## Required action
Give only a number in reply. It should be how many lines in the records contain the string "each".
------ Supplied material ------
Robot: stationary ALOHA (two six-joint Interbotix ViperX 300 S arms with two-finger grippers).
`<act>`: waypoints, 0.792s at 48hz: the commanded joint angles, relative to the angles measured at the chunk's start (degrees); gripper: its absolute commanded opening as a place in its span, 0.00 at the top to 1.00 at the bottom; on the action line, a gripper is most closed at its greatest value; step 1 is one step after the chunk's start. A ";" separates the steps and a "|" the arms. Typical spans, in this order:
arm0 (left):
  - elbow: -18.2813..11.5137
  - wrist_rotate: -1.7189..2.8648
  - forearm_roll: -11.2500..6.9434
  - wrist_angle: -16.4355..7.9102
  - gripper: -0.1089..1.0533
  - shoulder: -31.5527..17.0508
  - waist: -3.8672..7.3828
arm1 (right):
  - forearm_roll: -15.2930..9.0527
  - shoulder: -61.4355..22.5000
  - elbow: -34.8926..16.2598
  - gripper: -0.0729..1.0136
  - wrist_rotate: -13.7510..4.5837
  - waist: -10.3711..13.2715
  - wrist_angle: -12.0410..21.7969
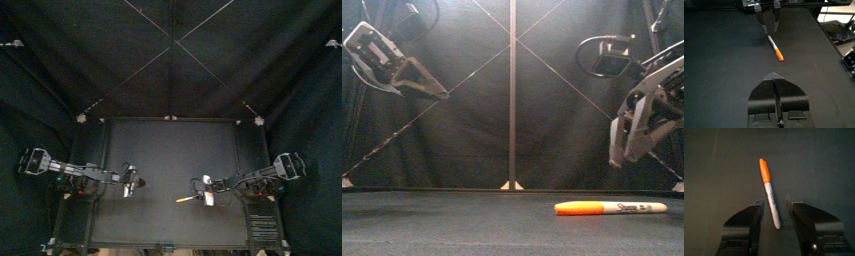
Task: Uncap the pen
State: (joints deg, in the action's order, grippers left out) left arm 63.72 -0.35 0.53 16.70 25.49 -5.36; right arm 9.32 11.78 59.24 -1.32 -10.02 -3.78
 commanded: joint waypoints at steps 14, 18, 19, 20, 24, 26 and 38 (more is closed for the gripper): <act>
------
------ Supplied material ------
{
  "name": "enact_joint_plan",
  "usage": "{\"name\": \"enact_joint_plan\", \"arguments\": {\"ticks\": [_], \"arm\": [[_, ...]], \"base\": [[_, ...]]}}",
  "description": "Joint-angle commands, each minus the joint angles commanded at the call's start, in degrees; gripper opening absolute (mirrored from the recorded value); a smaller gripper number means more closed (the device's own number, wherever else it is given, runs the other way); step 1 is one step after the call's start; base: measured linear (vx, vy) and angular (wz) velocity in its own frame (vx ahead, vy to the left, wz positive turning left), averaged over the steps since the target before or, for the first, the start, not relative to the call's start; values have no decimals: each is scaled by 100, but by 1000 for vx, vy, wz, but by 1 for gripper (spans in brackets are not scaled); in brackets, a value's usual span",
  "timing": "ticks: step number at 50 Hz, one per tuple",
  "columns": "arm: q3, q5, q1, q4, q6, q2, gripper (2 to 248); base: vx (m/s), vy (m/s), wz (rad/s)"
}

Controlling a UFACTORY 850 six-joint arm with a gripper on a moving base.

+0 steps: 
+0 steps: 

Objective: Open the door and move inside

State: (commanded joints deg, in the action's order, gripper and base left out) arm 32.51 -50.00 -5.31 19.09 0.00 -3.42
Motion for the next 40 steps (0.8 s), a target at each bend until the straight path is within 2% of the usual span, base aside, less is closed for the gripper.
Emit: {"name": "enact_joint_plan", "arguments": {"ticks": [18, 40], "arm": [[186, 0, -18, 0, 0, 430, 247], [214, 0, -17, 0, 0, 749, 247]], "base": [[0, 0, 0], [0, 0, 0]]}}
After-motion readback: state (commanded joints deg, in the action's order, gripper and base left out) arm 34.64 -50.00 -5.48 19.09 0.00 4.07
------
## Response to this task
2